Convert DOCX, PPTX, XLSX to PDF in Foundry?

VincentF · August 21, 2024, 10:32am

I have a bunch of Word documents, Powerpoints, and Excels that I want to convert to PDFs, so that I can ingest it in a mediaset to display to end users and perform processing on top (e.g. text extraction, RAG pipeline, etc.)

How can I convert those different format to PDF ?
Can I load them directly to a mediaset for display, as is ?

helenq · August 21, 2024, 7:06pm

Hey unfortunately we don’t yet support uploading microsoft word docs into mediasets.

One solution that people have used is https://gotenberg.dev/ but this would be in authoring transforms

VincentF · August 29, 2024, 5:13pm

Thanks for your guidance.

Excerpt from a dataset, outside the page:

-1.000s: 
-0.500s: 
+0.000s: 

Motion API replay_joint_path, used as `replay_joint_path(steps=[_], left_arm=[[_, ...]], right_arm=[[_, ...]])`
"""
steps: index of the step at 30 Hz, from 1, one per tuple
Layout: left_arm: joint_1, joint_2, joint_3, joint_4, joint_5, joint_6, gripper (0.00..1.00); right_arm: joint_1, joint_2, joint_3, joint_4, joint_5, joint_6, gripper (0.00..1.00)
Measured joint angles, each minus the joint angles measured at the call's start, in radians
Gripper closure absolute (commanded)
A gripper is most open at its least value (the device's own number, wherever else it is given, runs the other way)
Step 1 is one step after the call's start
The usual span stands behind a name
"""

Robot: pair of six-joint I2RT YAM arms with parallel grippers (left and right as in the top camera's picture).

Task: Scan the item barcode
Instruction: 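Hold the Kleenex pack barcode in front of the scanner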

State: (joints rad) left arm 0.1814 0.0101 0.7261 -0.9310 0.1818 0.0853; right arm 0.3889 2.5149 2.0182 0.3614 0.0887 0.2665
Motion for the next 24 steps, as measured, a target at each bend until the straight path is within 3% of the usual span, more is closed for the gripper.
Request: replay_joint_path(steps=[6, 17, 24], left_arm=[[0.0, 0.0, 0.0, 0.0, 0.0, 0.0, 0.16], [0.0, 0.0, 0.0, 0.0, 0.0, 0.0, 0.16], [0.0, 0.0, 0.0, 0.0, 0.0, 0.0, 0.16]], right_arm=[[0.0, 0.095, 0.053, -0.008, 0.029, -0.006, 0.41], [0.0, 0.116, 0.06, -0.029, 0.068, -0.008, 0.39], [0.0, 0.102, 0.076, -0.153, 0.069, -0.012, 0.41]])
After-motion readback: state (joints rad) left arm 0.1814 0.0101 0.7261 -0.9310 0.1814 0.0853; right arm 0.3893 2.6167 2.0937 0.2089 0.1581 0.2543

Here is a full end to end tutorial !

Steps

Pre-requisite

Make sure Containers workflows are turned-on on your Foundry enrollment, in Control Panel: https://www.palantir.com/docs/foundry/administration/container-governance/#enable-container-workflows

Prepare where to upload the container

The docs are here: https://www.palantir.com/docs/foundry/transforms-python/transforms-sidecar/index.html#push-an-image

Create an artifacts repository

image1052×942 78.7 KB
Change the type to Docker

image2642×644 56.7 KB
You will need to take note of the registry created, available at the bottom of the page, to use it in some command later.

image939×275 13.5 KB

We now have a store to upload containers on Foundry.

Container Creation

If will need docker on your machine to create the container and to run a few commands in a terminal.

Create a Dockerfile
1. In a folder of your choice
  e.g. cd ./my_folder
2. Create a Dockerfile
  e.g. via nano Dockerfile
3. Populate the Dockerfile

FROM gotenberg/gotenberg:7
            
USER root
            
RUN usermod -u 5001 -g 1001 gotenberg
            
USER 5001

Create the image locally
1. From the same directory …
  e.g. my_folder
2. [Optional] Make sure docker runs on your machine
  e.g. launch manually the “docker” application
3. Build the image locally
  Note: you need to replace <registry-name> in the below command by the
  1. If you are on an Intel-based Mac or a x86_64 architecture
    docker build . --tag <registry-name>/foundry_gotenberg:0.0.1 --platform linux/amd64
  2. If you are on a M1 Mac or an ARM-based architecture
    docker buildx build --platform linux/amd64 --push -t <registry-name>/foundry_gotenberg:0.0.1 .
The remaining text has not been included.